Work request: Go through the listing below. Copy each line that has the string "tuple".

Dataset records:
+++++

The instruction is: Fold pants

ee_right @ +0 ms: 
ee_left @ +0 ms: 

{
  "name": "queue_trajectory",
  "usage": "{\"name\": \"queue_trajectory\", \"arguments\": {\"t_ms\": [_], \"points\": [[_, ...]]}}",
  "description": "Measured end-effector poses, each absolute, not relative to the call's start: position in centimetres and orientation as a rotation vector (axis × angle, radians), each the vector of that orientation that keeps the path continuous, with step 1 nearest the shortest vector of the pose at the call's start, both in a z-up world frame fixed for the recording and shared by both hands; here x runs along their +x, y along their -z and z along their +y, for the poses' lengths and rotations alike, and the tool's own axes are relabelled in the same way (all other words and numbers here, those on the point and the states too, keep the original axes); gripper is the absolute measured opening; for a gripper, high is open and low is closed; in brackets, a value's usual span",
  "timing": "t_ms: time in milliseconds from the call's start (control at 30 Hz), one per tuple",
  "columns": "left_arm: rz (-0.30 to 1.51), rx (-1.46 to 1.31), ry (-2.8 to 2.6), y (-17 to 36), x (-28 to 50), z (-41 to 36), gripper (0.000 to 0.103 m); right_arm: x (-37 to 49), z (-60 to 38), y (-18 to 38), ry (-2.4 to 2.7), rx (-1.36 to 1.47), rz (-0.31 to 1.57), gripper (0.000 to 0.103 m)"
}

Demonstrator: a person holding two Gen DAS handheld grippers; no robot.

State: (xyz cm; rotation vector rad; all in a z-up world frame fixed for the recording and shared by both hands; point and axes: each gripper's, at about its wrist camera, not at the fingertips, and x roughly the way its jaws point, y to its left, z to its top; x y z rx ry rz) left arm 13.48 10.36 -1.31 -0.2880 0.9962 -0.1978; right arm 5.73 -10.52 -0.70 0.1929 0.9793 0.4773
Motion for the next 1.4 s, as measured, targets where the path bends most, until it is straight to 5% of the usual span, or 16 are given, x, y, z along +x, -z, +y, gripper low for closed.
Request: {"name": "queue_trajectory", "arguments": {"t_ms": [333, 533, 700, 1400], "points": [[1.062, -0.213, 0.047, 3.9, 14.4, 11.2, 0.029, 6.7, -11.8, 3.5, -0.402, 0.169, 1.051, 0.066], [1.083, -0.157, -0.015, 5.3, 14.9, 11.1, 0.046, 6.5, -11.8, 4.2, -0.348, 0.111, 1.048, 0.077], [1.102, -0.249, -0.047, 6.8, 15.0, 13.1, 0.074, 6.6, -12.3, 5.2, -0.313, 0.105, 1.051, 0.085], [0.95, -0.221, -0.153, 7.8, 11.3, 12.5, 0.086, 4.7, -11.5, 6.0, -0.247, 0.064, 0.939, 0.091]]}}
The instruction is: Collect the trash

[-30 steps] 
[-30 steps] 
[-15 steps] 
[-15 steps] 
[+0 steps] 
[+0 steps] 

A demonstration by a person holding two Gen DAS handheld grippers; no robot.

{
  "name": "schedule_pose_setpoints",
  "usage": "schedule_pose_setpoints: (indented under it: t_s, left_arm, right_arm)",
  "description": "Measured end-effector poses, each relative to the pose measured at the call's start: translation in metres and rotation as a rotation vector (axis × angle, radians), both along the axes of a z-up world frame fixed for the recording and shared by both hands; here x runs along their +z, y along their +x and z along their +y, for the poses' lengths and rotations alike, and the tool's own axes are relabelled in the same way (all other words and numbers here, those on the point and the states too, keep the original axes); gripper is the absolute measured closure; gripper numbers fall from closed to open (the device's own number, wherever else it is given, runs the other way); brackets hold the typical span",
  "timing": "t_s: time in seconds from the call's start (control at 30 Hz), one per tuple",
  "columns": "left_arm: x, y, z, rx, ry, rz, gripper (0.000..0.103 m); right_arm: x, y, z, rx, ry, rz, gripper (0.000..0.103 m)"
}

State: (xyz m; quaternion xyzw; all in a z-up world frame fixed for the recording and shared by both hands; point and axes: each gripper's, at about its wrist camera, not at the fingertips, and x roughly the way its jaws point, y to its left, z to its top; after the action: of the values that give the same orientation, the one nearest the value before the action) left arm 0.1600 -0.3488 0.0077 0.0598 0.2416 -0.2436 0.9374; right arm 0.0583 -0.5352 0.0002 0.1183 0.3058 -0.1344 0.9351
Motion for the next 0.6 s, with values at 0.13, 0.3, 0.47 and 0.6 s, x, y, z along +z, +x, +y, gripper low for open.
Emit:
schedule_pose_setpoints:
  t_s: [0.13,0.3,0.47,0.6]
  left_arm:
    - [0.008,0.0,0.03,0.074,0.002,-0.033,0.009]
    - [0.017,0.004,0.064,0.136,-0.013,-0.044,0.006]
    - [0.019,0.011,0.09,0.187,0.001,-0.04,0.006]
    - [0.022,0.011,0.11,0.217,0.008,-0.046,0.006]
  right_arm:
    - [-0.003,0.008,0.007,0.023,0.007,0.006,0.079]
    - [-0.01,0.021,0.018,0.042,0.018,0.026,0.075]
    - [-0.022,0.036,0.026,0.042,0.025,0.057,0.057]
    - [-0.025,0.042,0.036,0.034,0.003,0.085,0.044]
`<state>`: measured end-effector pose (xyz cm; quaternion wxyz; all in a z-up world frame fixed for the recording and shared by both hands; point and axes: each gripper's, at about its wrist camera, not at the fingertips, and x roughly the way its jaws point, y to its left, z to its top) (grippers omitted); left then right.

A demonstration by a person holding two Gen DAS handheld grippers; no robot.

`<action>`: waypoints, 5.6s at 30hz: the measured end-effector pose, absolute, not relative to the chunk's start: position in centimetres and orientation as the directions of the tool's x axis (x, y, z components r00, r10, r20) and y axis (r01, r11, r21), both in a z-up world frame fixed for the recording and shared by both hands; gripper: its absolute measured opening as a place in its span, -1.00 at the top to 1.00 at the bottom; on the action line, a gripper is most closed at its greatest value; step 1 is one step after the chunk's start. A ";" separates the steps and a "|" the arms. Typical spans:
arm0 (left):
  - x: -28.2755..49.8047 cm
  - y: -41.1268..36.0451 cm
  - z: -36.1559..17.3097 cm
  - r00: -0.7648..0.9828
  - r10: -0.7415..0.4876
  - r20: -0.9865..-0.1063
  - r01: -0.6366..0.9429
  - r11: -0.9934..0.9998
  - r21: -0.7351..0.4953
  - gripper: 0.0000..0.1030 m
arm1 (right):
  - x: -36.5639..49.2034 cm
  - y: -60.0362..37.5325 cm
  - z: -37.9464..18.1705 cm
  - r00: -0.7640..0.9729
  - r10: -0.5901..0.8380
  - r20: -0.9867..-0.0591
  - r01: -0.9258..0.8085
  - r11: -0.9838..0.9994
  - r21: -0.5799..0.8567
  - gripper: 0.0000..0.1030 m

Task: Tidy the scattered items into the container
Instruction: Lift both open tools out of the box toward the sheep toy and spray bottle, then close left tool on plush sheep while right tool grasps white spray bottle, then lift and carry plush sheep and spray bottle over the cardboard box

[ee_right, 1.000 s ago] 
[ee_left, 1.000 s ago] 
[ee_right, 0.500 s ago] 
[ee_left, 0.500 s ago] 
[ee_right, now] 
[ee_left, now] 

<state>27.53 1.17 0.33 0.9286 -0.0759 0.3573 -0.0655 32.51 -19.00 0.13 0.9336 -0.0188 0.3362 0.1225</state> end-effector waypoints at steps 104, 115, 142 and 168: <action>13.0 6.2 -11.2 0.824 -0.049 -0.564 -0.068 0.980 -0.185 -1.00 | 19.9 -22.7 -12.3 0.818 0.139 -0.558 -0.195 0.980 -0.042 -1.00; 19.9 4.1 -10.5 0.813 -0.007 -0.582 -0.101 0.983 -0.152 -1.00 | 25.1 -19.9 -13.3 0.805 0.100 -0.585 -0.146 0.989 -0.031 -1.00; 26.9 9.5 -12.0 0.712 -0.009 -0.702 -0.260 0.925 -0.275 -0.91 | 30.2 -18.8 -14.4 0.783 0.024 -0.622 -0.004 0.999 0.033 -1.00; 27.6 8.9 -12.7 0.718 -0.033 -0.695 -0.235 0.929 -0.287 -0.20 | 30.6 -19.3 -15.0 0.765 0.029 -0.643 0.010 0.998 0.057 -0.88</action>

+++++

Task response:
  "timing": "t_ms: time in milliseconds from the call's start (control at 30 Hz), one per tuple",
  "timing": "t_s: time in seconds from the call's start (control at 30 Hz), one per tuple",

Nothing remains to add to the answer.